In a more generic sense, it helps you sort of tag
down to the unknown unknown. So things that you weren't expecting, because you're
poking sort of that black box of your software with some inputs and
seeing what pops out the other side. And that gives you a lot more ability
to say, okay, this user behavior is indicative
of this set of requests and this set of otherwise
sort of hidden back end requests and things like that.
So I can know then as these users come in with
this particular use case and behavior, they're going to hit all of these things and
I can start tracking those down for my Slis and my slos.
Another good place where unfortunately, Julie and I have
both sort of seen places where folks don't exactly
have a really good picture of all their dependencies.

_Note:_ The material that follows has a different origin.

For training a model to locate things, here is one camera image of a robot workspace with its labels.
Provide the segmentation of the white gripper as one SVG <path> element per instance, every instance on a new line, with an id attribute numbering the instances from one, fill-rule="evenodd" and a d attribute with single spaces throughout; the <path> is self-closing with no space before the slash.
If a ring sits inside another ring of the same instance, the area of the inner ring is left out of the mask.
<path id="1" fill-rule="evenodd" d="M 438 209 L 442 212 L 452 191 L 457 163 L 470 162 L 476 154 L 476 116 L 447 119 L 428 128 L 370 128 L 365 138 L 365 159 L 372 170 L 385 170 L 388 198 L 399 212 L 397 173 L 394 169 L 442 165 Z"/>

And this is super important. You want to be able to know your
services, what they're consuming. You want to know if they're eating
bad stuff. Right? And if you've got a back end dependency
that its slo is really low,
your services can't have a more stringent requirement if
your back ends aren't up to performing to that requirement.
So it gives you a place to really start thinking about other
teams that you're working with, things that you can do more defensively.

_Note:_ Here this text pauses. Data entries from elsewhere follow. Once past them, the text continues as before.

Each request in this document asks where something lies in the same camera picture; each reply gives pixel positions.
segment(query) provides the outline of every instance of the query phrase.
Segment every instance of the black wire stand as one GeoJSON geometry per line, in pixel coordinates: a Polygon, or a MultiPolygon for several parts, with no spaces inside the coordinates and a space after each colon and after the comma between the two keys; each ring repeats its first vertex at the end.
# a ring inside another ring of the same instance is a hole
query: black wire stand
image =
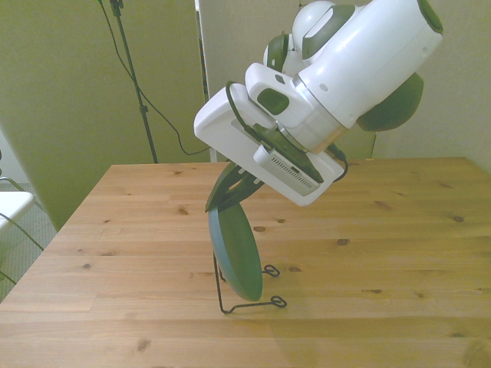
{"type": "MultiPolygon", "coordinates": [[[[259,307],[261,305],[274,305],[275,307],[278,307],[278,308],[284,308],[287,306],[285,299],[283,299],[282,297],[279,297],[278,295],[273,295],[271,297],[270,301],[266,301],[263,303],[237,304],[237,305],[234,305],[228,311],[223,309],[222,291],[220,289],[220,279],[222,279],[224,282],[226,282],[226,279],[223,277],[222,270],[219,269],[219,267],[216,263],[215,253],[213,253],[213,264],[215,266],[215,280],[216,280],[216,291],[218,292],[218,302],[219,302],[220,310],[222,311],[222,313],[231,314],[236,308],[259,307]]],[[[264,271],[262,273],[268,274],[269,276],[271,276],[273,278],[277,278],[280,275],[279,269],[277,269],[272,264],[267,264],[266,266],[264,266],[264,271]]]]}

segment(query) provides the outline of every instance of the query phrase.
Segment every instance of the vent slot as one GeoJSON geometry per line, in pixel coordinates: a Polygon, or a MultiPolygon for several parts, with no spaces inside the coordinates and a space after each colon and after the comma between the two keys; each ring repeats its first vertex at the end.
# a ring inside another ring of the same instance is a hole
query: vent slot
{"type": "Polygon", "coordinates": [[[312,184],[305,180],[303,177],[301,177],[299,174],[297,174],[294,170],[292,170],[291,167],[287,166],[284,162],[280,161],[276,157],[272,157],[271,161],[278,166],[280,169],[285,171],[287,174],[289,174],[292,178],[294,178],[297,182],[302,184],[305,188],[311,189],[312,184]]]}

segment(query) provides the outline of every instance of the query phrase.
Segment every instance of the gray floor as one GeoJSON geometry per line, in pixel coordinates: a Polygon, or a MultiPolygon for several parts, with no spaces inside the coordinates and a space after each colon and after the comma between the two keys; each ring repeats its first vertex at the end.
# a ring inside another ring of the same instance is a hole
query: gray floor
{"type": "MultiPolygon", "coordinates": [[[[21,186],[27,191],[32,190],[29,184],[21,184],[21,186]]],[[[8,183],[0,183],[0,192],[15,190],[8,183]]],[[[43,248],[46,248],[56,235],[56,231],[48,215],[37,206],[29,209],[18,224],[43,248]]],[[[18,281],[22,277],[40,254],[41,250],[15,226],[12,226],[0,237],[0,270],[15,281],[18,281]]],[[[13,287],[13,283],[7,279],[0,281],[0,303],[13,287]]]]}

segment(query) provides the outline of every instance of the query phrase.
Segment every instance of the wooden table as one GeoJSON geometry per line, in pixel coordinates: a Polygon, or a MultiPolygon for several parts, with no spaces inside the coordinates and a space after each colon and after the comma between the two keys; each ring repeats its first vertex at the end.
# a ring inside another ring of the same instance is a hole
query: wooden table
{"type": "Polygon", "coordinates": [[[288,306],[225,316],[203,212],[224,167],[111,167],[0,305],[0,367],[491,367],[487,174],[360,160],[308,207],[260,189],[263,297],[288,306]]]}

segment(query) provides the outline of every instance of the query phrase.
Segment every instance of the white chair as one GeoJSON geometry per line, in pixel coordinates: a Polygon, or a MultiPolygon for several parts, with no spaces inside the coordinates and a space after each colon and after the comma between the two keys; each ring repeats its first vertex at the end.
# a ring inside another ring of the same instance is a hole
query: white chair
{"type": "MultiPolygon", "coordinates": [[[[0,192],[0,236],[6,232],[11,226],[17,227],[23,232],[32,242],[36,244],[41,251],[44,249],[37,243],[19,224],[18,220],[33,206],[37,205],[42,207],[36,202],[34,195],[30,192],[26,192],[19,184],[14,180],[7,177],[0,177],[1,181],[10,182],[18,192],[0,192]]],[[[0,271],[0,281],[4,278],[9,279],[12,283],[16,282],[8,275],[0,271]]]]}

Maybe you can red button something when it goes
out of your range for tolerance and those kinds of things. Mandi,
doing some more advanced techniques to protect your service
from things that aren't up to your requirements.
Well, and another thing too is sometimes you don't realize that
there is a service that's actually a critical path.

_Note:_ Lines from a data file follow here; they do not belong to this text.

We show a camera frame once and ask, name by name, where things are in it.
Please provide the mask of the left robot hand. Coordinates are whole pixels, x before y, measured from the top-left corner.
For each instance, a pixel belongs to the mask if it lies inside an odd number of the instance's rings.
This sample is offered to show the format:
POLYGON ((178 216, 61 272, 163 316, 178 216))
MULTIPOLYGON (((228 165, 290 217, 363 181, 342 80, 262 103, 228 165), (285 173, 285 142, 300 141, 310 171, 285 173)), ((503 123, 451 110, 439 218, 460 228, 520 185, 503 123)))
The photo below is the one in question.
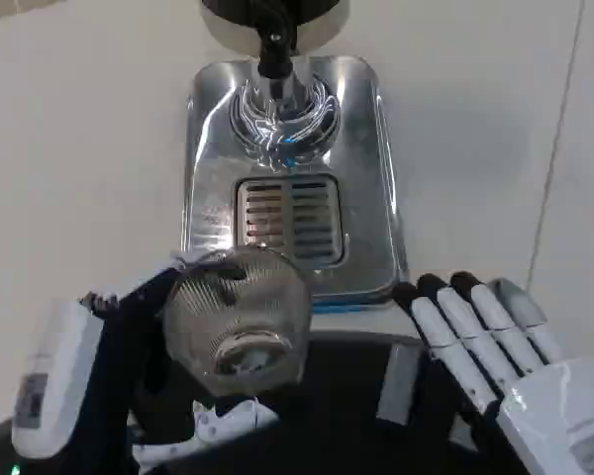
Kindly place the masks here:
POLYGON ((239 275, 222 262, 171 258, 120 293, 89 292, 55 306, 21 378, 11 420, 19 474, 163 474, 169 463, 270 427, 278 415, 252 397, 224 413, 191 399, 184 433, 159 440, 164 411, 149 397, 172 360, 161 311, 185 270, 239 275))

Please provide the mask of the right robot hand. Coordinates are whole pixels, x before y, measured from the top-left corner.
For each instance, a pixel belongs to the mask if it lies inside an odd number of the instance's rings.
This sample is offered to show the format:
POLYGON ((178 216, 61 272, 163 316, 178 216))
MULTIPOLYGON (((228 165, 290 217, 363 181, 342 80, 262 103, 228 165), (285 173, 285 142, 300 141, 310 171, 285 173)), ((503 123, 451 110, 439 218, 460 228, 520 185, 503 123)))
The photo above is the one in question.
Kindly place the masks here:
POLYGON ((594 357, 571 355, 526 290, 458 271, 399 283, 392 298, 492 468, 594 474, 594 357))

You may think it's not. This is not a critical path. If the redis
cart goes down, we're fine, right? But then when
you test and when you're purposefully injecting this failure,
you might find a critical path that all of a sudden makes you realize
you need to redefine your slos based
on that. Absolutely. Let's take
a look at, like, it's going to look like math,
right? So if we go to the next slide there, we've got kind of
a generic model for goals, right? You have your service level indicator,
which is going to be some text, and then you have your service level objective,
which is going to be kind of some numbers, probably.
And then we've got a period of time which is represented by T.
And our SlI is going to be the number of
good things that happen divided by the number of all the
things that happened. And we're going to multiply by 100 to get
a percentage. And then our error budgets are going to be whatever's left
over. So if I'm going to say, okay, my service level indicator
for 500 errors on my main page is 99%,
then my error budget is 1% of those requests can
be out of that range before my customers start to get really
unhappy. And we have some examples on the next slide
of how these numbers sort of fit together, right?
The bigger the pool of events, the more wiggle
room you can kind of get, right? At the same percentage points.
It's just math, right? So at 100,000 events,
if I have 99,000 good events, that means I can have 1000
events where maybe I'm trying something different out, maybe I'm
doing some experimentation, but I know that I have that
air budget, that sort of wiggle room to do a bit of things
that maybe sre outside our goal parameters,
and our users are going to cope with those in
an okay way. They're going to be more tolerant. Yeah. So I know
that none of us expected a math lesson today,
so thanks for that, Mandy, but really,
reliability is obviously very important to organizations
now, so. Right. We're perfect 100% of the time. Our web
requests have zero milliseconds of latency all the time.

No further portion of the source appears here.